Aim of the task: Every line in the data below that has the word "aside" should be returned.

Stored entries:
▼▼▼

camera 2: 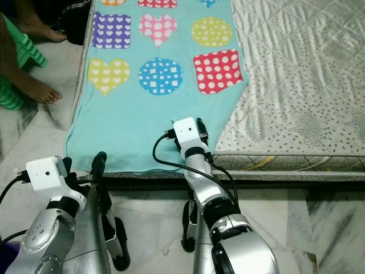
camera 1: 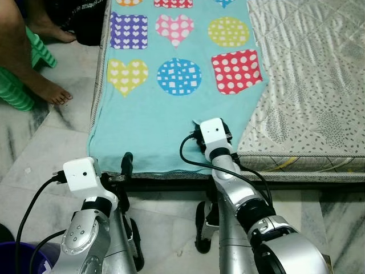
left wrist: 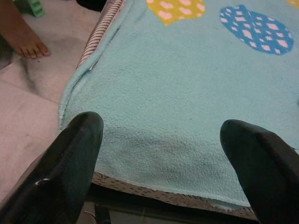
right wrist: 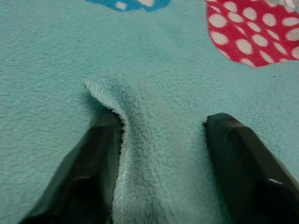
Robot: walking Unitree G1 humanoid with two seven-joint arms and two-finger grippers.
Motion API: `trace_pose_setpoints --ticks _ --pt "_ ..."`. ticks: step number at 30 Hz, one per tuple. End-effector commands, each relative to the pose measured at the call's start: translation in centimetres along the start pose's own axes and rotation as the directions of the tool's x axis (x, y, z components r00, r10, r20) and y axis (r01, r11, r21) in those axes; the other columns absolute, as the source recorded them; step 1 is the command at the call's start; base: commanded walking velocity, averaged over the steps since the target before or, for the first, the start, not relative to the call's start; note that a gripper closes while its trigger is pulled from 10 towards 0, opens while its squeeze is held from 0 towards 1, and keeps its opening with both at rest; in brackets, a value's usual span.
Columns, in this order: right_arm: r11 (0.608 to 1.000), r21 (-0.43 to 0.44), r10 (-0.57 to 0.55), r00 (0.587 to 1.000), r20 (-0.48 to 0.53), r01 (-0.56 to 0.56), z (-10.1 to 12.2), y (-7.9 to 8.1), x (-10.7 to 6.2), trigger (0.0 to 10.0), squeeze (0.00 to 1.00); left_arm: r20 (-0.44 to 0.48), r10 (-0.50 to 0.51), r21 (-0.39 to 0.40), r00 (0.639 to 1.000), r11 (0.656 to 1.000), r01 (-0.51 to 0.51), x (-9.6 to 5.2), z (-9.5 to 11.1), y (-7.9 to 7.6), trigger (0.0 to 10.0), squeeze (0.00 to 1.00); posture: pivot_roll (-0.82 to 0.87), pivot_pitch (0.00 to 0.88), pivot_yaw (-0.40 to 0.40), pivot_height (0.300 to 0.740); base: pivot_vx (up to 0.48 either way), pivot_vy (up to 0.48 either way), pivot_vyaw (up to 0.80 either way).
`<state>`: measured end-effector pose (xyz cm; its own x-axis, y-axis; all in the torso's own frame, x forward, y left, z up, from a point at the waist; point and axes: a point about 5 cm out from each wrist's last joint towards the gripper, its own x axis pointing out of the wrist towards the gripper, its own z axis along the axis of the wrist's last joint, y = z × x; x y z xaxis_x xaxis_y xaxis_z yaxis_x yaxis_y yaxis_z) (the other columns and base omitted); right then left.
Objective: Clean up the room
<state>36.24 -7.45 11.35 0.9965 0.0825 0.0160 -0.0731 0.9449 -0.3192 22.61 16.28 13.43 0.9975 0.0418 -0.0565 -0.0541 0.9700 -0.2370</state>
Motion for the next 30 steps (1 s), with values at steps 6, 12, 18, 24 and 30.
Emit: trace_pose_setpoints --ticks 6,12,18,24,30 --pt "1.0 0.024 -0.018 0.999 -0.035 0.019 -1.1 -0.3 -0.3 0.0 0.0 -0.019 0.021 0.006 1.0 1.0 -0.021 -0.2 -0.2 0.4 10.0 0.0 0.01 0.367 -0.033 0.532 0.0 0.0 0.0" --pt "0.997 0.071 -0.015 1.0 -0.012 0.016 -1.2 -1.0 -0.5 0.0 0.0 -0.015 0.024 0.007 1.0 1.0 -0.023 -0.4 -0.1 0.4 10.0 0.0 0.01 0.361 -0.032 0.532 0.0 0.0 0.0" --pt "0.988 0.147 -0.04 0.999 -0.029 0.044 -1.8 -2.2 -1.2 0.0 0.0 -0.016 0.028 0.007 0.999 1.0 -0.028 -0.4 -0.2 0.6 10.0 0.0 0.01 0.357 -0.03 0.532 0.0 0.0 0.0" --pt "0.972 0.234 -0.013 1.0 -0.029 0.02 -1.8 -2.5 -1.5 0.0 0.0 -0.016 0.028 0.007 0.999 1.0 -0.028 -0.3 -0.2 0.7 10.0 0.0 0.01 0.354 -0.026 0.532 0.0 0.0 0.0" --pt "0.927 0.375 0.01 0.999 -0.036 0.004 -2.1 -2.7 -2.0 0.0 0.0 -0.018 0.031 0.011 0.999 0.999 -0.031 -0.3 -0.2 0.9 10.0 0.0 0.0 0.351 -0.025 0.532 0.0 0.0 0.0"
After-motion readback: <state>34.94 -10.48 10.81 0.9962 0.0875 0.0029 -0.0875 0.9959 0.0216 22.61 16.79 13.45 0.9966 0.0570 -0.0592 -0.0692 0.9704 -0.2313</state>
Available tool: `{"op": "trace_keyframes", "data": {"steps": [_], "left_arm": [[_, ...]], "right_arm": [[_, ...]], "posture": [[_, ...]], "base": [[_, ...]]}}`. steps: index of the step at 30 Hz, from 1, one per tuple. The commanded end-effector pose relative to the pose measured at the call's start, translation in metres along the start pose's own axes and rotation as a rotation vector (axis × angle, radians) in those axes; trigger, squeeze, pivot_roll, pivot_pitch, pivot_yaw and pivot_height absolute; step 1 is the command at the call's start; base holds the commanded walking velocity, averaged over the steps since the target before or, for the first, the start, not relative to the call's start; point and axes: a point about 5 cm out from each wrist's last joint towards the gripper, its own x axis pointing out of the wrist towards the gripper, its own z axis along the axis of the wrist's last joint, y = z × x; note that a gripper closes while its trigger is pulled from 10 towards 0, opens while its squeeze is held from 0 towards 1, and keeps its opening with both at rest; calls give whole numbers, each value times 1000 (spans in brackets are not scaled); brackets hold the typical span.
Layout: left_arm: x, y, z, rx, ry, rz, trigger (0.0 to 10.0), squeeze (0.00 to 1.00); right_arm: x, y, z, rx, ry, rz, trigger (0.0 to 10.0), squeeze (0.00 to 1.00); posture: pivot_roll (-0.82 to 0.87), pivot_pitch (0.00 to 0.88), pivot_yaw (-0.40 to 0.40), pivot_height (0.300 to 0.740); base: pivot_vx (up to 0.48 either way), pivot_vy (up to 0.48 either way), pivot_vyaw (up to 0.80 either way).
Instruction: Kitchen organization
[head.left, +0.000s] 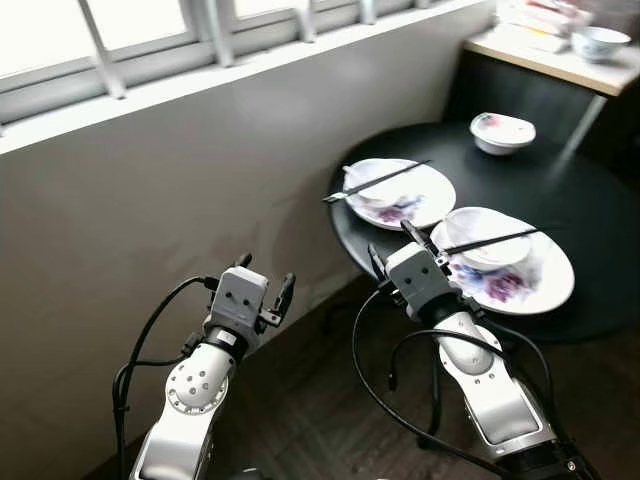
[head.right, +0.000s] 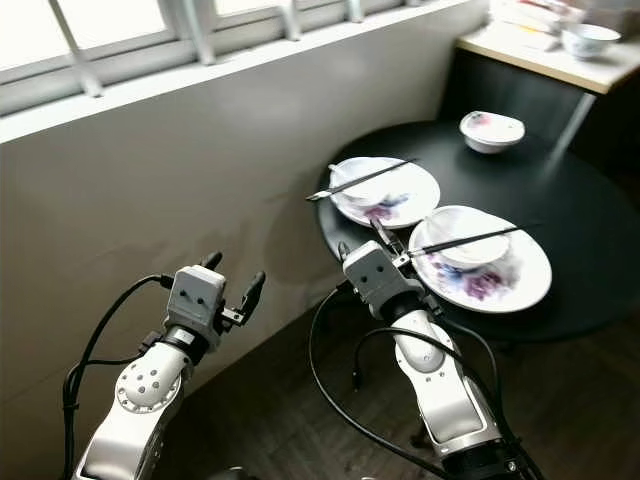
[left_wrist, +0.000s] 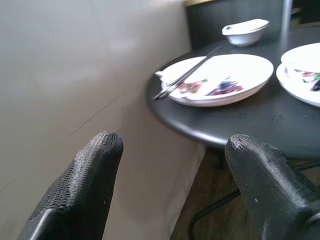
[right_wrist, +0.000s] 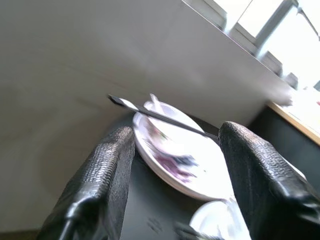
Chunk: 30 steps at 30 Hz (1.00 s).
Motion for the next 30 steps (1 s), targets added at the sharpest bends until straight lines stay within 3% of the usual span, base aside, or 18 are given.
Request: {"op": "trace_keyframes", "data": {"steps": [1,9,13,19,25,30], "left_arm": [[1,-1,1,2,-10,-2,10000,0],[1,0,1,-16,-7,14,10000,0],[1,0,1,-17,-5,14,10000,0],[2,0,1,-17,0,14,10000,0],[2,1,0,-25,1,16,10000,0],[2,1,0,-28,1,17,10000,0]], "right_arm": [[0,-1,1,-35,-16,2,10000,0],[1,3,2,-47,-21,58,10000,0],[2,9,0,-5,-4,158,10000,0],[2,16,-2,-83,42,298,10000,0],[-1,10,-15,-117,175,347,10000,0],[2,0,-29,-164,288,319,10000,0]], "posture": [[-20,13,-1,740],[-19,17,-1,740],[-18,20,-1,740],[-20,22,0,740],[-25,25,-1,740],[-22,26,-3,740]], "base": [[0,-480,0],[0,-106,0],[0,0,0],[0,0,0],[0,0,0],[0,0,0]]}}
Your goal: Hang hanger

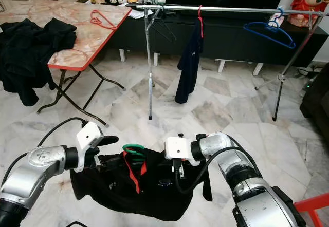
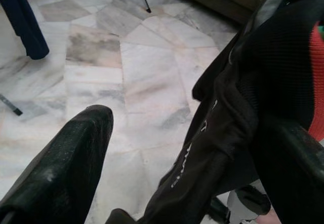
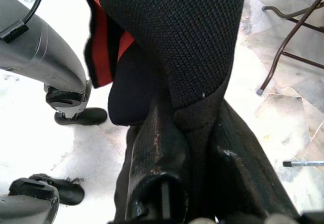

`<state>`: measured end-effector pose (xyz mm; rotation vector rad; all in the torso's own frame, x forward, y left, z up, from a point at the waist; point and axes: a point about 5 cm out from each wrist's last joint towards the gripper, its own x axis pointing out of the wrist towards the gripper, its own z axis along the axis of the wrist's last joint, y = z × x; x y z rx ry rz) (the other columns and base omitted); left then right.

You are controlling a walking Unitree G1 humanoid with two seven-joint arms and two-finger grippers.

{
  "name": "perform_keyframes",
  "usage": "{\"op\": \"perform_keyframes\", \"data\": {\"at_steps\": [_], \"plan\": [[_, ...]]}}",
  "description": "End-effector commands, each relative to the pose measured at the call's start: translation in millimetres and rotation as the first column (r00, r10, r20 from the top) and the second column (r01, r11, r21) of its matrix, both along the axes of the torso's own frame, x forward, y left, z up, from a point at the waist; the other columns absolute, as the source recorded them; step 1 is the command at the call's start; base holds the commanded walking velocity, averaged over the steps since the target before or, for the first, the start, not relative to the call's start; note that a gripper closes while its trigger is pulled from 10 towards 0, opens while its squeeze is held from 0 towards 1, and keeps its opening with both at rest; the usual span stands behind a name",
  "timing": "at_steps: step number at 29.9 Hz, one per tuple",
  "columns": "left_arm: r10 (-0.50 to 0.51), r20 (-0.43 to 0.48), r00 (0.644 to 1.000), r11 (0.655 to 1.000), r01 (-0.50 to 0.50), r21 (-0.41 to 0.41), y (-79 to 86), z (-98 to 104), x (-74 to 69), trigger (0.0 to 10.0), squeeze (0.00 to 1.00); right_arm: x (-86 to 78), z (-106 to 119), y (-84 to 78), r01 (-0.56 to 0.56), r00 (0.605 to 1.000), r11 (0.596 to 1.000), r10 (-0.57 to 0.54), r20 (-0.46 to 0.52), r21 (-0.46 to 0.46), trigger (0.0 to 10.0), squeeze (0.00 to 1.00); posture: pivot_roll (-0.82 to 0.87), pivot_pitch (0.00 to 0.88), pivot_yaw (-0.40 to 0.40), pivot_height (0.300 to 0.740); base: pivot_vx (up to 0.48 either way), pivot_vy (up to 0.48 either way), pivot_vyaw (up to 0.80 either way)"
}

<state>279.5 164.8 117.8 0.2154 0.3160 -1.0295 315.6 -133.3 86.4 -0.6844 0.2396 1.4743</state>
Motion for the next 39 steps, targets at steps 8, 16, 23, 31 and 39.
{"op": "perform_keyframes", "data": {"at_steps": [8, 16, 23, 31, 39], "plan": [[-0.066, -0.016, 0.998, 0.997, 0.066, -0.028, 7.3, 15, -5.9, 10.0, 1.00, 3.1, 7, 4.2, -0.014, 0.999, 1.000, 0.014, 0.033, 0.016, 0.0, 0.00, 0.06, 0.000, -0.036, 0.740, 0.000, 0.000, 0.00], [-0.062, -0.013, 0.998, 0.997, 0.061, -0.042, 0.1, 15, -3.2, 10.0, 1.00, 3.1, 7, 5.1, -0.017, 0.999, 1.000, 0.017, 0.036, 0.016, 0.0, 0.00, 0.06, 0.000, -0.030, 0.740, 0.000, 0.000, 0.00], [-0.046, -0.044, 0.998, 0.992, 0.051, 0.117, 16.8, -1, -9.7, 10.0, 1.00, 5.9, 4, -2.6, 0.040, 0.997, 0.999, -0.039, 0.062, -0.026, 0.0, 0.00, 0.07, 0.000, -0.025, 0.740, 0.000, 0.000, 0.00], [0.023, 0.043, 0.999, 0.993, -0.027, 0.111, 24.7, 7, -5.5, 10.0, 0.00, 5.3, -1, -5.6, 0.052, 0.996, 0.996, -0.047, 0.072, -0.071, 0.0, 0.00, 0.07, 0.001, -0.025, 0.740, 0.000, 0.000, 0.00], [-0.022, 0.031, 0.999, 0.991, 0.018, 0.133, 25.2, 5, -7.9, 10.0, 1.00, 4.0, -7, -14.4, 0.087, 0.994, 0.990, -0.079, 0.076, -0.112, 0.0, 0.00, 0.08, 0.001, -0.019, 0.740, 0.000, 0.000, 0.00]]}}
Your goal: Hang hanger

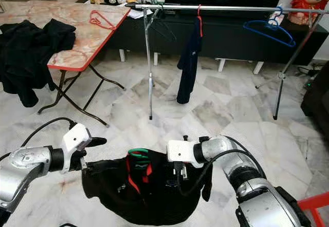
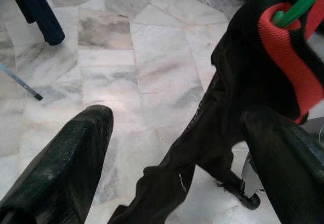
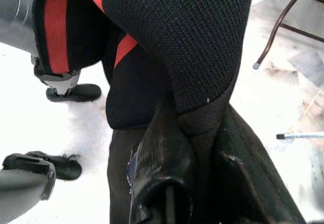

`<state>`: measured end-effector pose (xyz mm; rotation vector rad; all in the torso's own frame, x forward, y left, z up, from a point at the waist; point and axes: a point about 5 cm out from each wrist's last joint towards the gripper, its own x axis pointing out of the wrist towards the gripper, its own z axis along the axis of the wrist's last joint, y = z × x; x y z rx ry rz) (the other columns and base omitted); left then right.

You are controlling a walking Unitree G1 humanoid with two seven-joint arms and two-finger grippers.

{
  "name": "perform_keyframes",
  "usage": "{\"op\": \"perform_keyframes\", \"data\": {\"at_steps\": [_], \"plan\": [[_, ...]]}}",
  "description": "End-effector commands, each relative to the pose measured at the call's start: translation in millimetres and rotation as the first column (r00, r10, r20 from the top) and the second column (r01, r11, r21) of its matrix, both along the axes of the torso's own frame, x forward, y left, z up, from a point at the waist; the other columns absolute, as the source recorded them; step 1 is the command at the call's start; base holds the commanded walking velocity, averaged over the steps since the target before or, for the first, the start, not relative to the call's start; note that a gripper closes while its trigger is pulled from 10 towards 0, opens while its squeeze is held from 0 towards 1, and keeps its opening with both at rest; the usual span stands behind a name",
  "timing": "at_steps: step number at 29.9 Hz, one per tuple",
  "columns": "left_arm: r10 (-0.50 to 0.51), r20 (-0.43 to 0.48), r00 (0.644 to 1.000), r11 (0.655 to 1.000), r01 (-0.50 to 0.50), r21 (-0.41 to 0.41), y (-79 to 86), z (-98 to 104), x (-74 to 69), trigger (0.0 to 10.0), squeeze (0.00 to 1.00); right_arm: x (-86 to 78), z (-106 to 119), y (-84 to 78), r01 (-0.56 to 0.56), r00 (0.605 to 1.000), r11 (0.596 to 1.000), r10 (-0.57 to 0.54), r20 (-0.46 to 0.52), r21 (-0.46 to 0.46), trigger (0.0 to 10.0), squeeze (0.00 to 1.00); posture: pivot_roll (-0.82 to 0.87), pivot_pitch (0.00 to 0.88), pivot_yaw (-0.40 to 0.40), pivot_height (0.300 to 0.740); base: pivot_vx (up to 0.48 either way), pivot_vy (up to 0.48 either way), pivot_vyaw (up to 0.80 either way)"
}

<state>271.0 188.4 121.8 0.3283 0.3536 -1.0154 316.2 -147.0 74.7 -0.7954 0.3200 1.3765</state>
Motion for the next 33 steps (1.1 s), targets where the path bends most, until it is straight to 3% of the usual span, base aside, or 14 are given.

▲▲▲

Completed task:
Motion for the next 30 steps (1 s), targets added at the sharpest bends until straight lines stay within 3% of the usual span, base aside, or 18 are given.
Motion for the next 33 steps (1.1 s), targets where the path bends most, until it is straight to 3% of the usual span, base aside, or 14 are given.

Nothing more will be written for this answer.